_What is expected_. From the line containing "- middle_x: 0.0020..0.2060" down to the line containing "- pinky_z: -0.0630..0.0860" in the records below, reproduce every line exactly, ends included, and omit all others.

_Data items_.
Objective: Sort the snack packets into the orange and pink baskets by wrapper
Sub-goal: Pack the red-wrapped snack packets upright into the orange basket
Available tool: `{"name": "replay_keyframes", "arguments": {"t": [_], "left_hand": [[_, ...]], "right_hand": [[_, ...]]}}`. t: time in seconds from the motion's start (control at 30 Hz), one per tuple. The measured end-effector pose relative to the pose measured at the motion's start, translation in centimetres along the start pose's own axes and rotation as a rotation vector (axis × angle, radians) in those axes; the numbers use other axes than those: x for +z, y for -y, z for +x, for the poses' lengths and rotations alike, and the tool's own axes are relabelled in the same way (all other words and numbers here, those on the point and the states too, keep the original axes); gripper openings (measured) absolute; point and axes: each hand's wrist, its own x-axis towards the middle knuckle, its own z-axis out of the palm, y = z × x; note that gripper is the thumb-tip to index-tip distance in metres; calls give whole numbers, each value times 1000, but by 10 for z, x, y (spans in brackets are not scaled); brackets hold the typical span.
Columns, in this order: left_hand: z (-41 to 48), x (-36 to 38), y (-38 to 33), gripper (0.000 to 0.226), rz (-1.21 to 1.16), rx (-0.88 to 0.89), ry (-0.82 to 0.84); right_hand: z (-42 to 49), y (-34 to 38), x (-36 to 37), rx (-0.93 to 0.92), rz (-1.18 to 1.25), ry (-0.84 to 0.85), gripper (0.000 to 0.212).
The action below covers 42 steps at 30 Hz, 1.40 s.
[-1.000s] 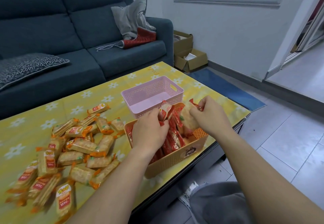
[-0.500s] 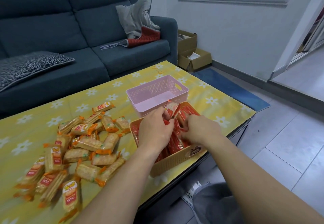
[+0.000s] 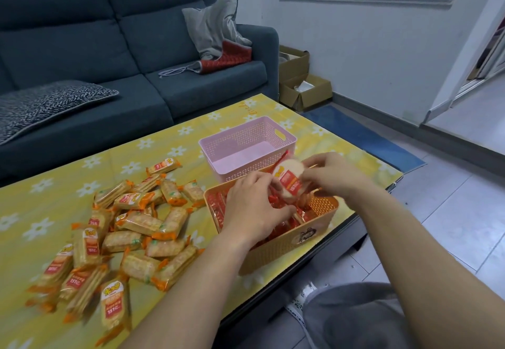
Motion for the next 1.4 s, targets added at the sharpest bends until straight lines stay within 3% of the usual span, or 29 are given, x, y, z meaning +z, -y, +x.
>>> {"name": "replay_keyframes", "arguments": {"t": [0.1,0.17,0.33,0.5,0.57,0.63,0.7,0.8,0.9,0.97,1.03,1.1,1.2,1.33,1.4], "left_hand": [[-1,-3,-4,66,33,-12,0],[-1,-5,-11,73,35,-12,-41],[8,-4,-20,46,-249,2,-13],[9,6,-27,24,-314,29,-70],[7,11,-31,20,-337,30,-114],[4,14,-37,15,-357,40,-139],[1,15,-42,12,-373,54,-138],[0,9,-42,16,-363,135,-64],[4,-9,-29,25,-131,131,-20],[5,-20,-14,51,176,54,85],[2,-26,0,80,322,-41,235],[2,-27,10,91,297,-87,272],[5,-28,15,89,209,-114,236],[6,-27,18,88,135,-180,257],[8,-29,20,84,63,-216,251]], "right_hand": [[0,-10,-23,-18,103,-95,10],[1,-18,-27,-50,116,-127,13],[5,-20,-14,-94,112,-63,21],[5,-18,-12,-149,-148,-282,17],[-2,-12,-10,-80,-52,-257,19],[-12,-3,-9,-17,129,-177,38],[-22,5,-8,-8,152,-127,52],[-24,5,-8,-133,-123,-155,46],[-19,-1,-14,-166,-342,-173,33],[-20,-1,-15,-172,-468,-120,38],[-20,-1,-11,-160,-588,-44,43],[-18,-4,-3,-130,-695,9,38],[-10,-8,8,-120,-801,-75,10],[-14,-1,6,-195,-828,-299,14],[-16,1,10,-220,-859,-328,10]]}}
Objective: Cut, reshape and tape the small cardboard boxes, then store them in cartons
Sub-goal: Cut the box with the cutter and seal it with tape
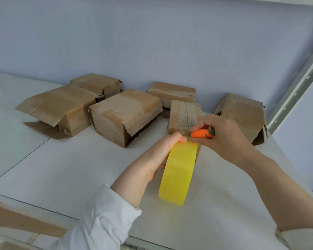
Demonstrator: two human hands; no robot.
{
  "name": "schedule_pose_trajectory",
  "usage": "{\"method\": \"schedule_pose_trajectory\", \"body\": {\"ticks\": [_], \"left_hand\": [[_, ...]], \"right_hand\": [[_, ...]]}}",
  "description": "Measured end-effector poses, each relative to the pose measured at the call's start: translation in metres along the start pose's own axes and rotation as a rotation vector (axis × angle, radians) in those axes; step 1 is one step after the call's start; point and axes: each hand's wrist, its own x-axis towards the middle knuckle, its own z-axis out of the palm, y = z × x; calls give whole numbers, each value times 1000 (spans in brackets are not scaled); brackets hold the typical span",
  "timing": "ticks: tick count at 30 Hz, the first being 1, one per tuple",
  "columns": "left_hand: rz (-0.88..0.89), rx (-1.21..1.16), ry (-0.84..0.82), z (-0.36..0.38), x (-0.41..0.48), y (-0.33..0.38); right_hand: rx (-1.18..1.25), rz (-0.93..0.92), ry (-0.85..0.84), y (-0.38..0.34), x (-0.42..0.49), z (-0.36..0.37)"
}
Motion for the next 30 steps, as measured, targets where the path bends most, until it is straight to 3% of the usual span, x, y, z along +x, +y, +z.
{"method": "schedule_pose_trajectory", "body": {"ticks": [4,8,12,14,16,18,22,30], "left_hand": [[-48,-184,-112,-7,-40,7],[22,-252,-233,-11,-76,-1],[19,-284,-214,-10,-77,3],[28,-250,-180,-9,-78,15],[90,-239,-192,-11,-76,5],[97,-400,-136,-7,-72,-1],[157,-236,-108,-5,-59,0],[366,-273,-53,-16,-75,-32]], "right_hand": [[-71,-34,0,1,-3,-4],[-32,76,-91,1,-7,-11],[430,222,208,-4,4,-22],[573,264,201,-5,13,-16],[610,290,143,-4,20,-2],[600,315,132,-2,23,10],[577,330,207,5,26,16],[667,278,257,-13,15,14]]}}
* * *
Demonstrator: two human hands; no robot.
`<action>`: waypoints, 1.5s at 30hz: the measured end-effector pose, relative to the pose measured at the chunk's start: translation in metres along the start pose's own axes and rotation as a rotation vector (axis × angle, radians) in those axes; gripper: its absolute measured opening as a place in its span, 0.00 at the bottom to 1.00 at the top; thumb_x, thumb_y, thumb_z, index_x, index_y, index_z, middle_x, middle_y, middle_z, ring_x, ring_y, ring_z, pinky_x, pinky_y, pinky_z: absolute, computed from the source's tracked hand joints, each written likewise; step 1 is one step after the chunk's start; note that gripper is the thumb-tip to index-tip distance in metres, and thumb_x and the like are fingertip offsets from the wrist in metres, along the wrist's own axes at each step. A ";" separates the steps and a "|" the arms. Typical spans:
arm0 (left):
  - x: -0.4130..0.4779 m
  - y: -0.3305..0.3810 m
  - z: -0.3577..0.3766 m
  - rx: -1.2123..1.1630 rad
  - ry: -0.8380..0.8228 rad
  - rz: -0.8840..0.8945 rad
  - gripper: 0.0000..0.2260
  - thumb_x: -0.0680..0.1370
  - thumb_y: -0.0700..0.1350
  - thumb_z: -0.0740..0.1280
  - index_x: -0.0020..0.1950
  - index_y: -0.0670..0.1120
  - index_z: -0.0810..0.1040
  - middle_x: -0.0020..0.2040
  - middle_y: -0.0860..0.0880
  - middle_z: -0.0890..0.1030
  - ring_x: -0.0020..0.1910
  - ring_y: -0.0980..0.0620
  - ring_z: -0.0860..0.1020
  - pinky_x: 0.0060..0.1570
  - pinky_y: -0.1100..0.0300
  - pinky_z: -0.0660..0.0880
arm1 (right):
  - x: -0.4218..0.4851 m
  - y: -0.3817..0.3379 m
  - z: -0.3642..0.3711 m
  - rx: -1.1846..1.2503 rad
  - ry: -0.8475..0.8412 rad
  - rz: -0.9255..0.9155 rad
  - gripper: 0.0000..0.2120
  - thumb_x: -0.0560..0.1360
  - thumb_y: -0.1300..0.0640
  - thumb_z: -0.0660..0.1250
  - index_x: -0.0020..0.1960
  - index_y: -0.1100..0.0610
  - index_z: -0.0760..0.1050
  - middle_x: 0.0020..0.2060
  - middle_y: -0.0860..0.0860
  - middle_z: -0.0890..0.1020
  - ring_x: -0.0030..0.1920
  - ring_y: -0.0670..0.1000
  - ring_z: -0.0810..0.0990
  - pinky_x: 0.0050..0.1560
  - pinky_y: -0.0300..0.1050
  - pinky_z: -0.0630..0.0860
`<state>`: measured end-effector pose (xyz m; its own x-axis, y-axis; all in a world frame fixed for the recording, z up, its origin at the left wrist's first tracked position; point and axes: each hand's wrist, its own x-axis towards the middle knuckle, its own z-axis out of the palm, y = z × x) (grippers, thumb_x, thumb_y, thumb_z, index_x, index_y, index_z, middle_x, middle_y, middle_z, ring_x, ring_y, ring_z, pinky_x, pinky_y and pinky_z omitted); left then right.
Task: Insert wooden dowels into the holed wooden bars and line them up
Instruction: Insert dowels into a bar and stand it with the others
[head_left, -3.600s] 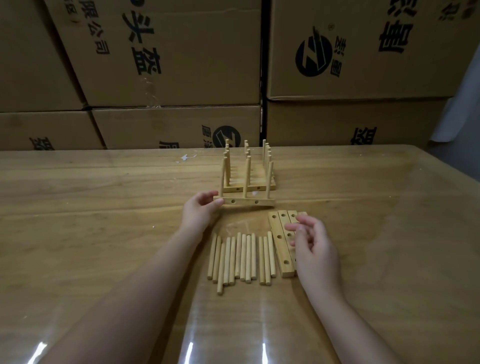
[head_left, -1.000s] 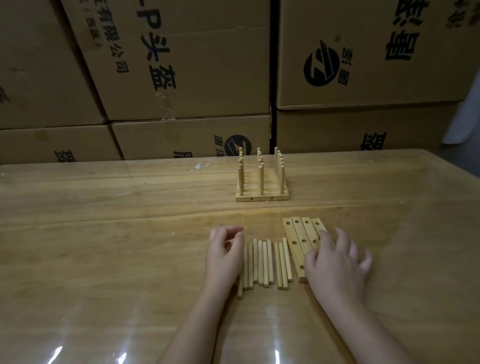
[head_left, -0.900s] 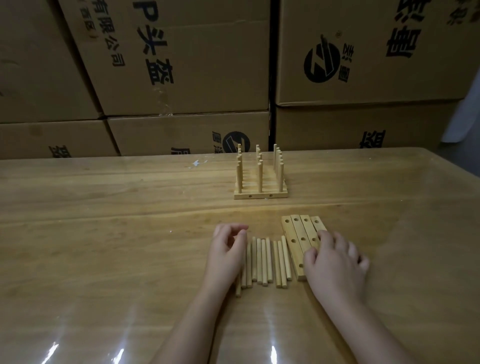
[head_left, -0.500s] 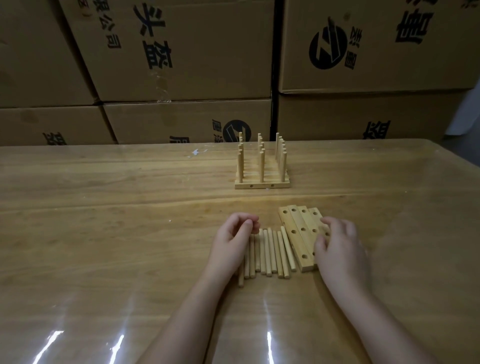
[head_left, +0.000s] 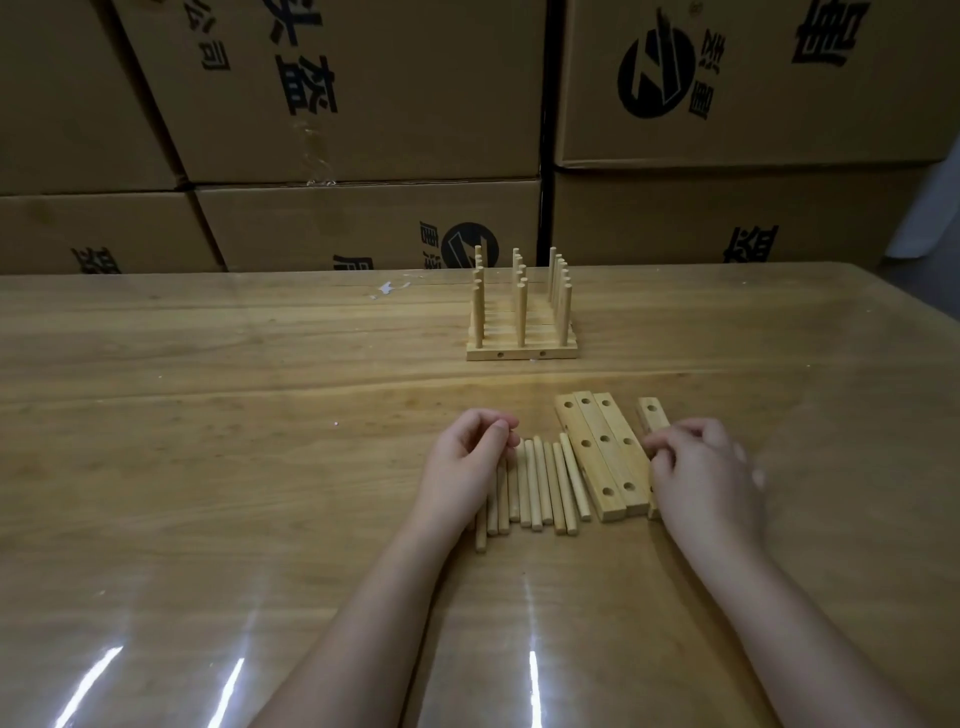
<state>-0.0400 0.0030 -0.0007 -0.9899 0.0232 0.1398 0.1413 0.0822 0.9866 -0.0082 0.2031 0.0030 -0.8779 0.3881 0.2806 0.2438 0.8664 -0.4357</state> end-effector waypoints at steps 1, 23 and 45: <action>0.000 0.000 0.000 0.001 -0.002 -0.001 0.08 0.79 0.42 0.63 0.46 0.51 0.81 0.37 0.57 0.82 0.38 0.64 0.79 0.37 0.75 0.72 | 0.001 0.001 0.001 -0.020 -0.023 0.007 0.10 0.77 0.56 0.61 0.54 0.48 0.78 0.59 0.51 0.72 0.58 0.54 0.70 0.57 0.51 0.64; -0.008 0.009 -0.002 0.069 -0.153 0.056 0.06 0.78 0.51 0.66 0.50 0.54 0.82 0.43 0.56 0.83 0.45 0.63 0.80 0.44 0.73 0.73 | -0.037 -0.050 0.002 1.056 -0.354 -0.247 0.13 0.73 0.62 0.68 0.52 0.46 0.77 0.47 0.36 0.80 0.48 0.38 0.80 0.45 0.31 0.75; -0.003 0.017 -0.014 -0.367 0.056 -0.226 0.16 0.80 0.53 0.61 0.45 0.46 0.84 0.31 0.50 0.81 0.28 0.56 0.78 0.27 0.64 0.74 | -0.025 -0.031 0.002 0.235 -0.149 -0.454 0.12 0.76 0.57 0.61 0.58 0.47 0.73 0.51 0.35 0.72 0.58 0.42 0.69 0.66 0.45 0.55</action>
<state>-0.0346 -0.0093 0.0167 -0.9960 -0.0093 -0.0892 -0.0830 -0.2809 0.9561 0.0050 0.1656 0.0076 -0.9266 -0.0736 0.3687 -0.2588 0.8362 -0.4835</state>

_Response for this exercise_.
  - middle_x: 0.0020..0.2060
  - middle_y: -0.0860..0.0860
  - middle_z: -0.0890..0.1020
  - ring_x: -0.0030..0.1920
  - ring_y: -0.0670..0.1000
  - ring_z: -0.0810..0.0990
  - pinky_x: 0.0050..0.1560
  - pinky_y: -0.0300..0.1050
  - pinky_z: -0.0630..0.0860

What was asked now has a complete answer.